■ **Exercise data**
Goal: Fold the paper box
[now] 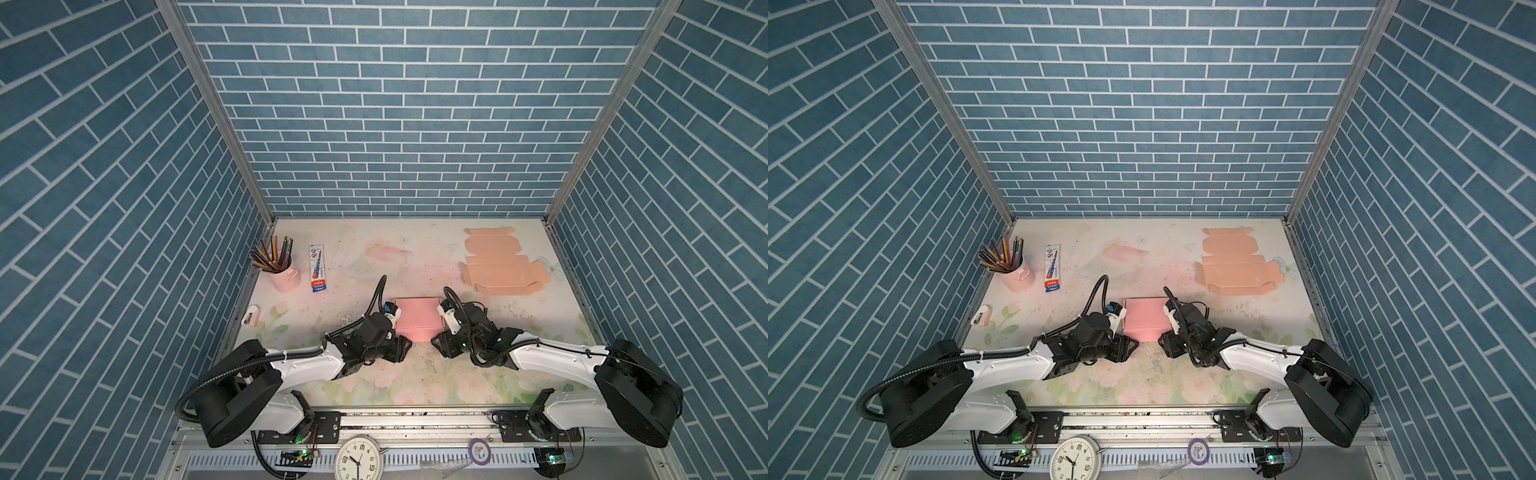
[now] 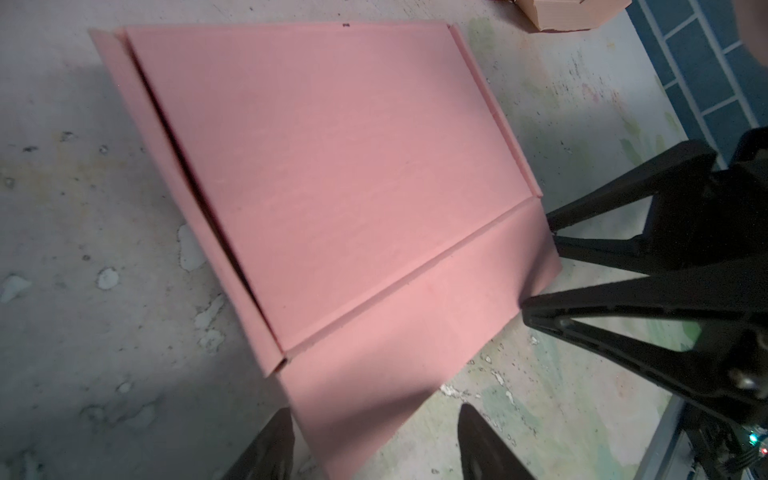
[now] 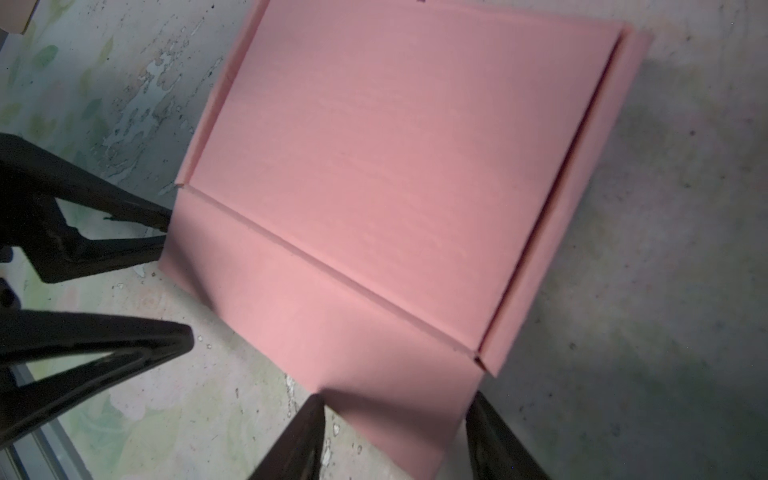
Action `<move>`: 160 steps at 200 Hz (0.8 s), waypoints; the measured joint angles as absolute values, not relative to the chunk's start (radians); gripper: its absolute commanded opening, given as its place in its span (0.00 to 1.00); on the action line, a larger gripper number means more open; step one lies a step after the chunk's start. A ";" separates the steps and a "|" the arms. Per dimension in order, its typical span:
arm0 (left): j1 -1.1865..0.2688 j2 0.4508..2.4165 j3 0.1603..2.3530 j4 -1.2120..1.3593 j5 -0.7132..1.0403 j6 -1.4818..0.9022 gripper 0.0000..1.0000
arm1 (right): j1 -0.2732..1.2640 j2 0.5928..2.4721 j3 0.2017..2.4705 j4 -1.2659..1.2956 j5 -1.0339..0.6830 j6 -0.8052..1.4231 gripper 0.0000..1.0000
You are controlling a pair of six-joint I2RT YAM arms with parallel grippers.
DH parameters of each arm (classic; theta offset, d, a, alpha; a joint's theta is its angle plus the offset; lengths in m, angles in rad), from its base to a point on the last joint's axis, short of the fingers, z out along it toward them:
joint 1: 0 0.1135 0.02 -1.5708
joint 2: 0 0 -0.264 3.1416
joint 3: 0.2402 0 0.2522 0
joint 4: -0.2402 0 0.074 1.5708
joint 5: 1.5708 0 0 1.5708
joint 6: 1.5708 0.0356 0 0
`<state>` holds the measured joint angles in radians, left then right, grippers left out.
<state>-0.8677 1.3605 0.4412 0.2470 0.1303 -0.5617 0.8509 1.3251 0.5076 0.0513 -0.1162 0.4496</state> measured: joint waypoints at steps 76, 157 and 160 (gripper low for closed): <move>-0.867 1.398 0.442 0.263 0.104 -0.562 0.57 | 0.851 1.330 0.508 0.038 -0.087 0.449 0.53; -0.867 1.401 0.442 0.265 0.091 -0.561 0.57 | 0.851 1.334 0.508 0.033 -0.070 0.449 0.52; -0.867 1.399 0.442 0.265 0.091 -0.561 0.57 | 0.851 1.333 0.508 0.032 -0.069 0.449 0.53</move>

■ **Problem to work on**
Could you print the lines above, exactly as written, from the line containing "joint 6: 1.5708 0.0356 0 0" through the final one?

■ **Answer to this task**
joint 6: 1.5708 0.0356 0 0
`<state>` holds the measured joint angles in radians, left then right, grippers left out.
<state>-0.8677 1.3605 0.4412 0.2470 0.1303 -0.5617 0.8509 1.3251 0.5076 0.0513 -0.1162 0.4496</state> measured: joint waypoints at steps 76, 157 and 160 (gripper low for closed): <move>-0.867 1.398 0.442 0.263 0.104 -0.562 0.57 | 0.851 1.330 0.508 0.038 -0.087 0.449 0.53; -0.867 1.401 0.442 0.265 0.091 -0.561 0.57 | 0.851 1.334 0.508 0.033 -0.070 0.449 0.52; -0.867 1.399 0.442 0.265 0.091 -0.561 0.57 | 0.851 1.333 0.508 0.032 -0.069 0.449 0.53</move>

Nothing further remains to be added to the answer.